Bio 2017-11-07T18:11:07+00:00

Être peintre est l’accomplissement d’un instinct omniscient : c’est un engagement. La décision prise quant aux formes et aux couleurs est intuitive, dictée par le présent alors que la physionomie de la toile achevée pourrait suggérer un concept de travail hautement calculé.
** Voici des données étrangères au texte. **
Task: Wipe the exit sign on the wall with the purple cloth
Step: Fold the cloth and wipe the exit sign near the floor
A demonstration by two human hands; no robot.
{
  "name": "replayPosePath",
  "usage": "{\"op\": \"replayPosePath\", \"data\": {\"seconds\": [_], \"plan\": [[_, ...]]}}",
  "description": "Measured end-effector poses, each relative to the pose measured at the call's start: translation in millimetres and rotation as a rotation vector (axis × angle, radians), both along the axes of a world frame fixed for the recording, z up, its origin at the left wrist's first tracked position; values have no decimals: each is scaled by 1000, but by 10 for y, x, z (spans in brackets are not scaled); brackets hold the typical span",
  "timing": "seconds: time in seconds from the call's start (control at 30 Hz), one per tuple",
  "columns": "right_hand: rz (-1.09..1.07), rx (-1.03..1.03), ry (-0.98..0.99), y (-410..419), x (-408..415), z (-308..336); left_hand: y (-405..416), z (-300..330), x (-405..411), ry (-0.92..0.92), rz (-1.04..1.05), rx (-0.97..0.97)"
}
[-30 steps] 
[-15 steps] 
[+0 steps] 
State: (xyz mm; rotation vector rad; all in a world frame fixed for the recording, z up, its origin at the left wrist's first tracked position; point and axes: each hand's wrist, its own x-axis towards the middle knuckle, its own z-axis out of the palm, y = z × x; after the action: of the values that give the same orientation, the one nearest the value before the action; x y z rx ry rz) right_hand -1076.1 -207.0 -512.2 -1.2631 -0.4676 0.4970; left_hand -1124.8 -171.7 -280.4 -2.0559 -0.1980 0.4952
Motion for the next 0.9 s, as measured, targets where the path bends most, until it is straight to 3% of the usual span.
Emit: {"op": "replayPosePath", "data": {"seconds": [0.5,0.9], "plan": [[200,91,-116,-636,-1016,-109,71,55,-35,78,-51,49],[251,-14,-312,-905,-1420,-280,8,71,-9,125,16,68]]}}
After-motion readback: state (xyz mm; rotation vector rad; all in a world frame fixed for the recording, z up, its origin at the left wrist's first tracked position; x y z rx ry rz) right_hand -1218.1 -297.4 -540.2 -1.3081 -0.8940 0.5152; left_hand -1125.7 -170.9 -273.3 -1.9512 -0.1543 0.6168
Christine Pillot est une artiste peintre, dédiée à la création dans le courant abstrait depuis plus de 30 ans. Née en 1966 à Paris, elle étudie aux Beaux-Arts de Toulouse et à la faculté d’Arts Plastiques de Bordeaux avant de partir en 1988 pour le Sénégal. S’ensuit une riche période où elle défend son expression artistique, engagée dans la couleur et la forme. À Dakar ce mouvement s’illustre dans la vie de plusieurs lieux, dont sa résidence, l’Atelier Céramiques Almadies, où s’ouvrent les portes sur un monde culturel métissé et bouillonnant. Quand elle n’expose pas, elle invite de nombreux artistes à partager leurs créations et assure ainsi la programmation des lieux.Multipliant les projets artistiques, commandes, scénographies, design d’espace et d’objets, elle participe à la naissance de la Biennale de l’Art Africain Contemporain de Dakar, à travers la création d’un Off, dont le modèle arrivé à sa 12e édition est aujourd’hui une référence majeure sur le continent. Ce parcours d’exposition très prolifique verra son oeuvre traverser de nombreux pays : Sénégal Mauritanie, Chine, Italie, Pologne, Luxembourg… de retour vers ses racines elle retrouve la France, et choisit d’installer son atelier à Bordeaux. Sa peinture exprime une mouvance, une concentration, moteur indispensable à son oeuvre. Le rien le néant, la conduisent à l’infini, à la recherche permanente, à un travail minutieux hors de tout compromis où l’abstraction traduit son interrogation sur la vie sur terre et au-delà.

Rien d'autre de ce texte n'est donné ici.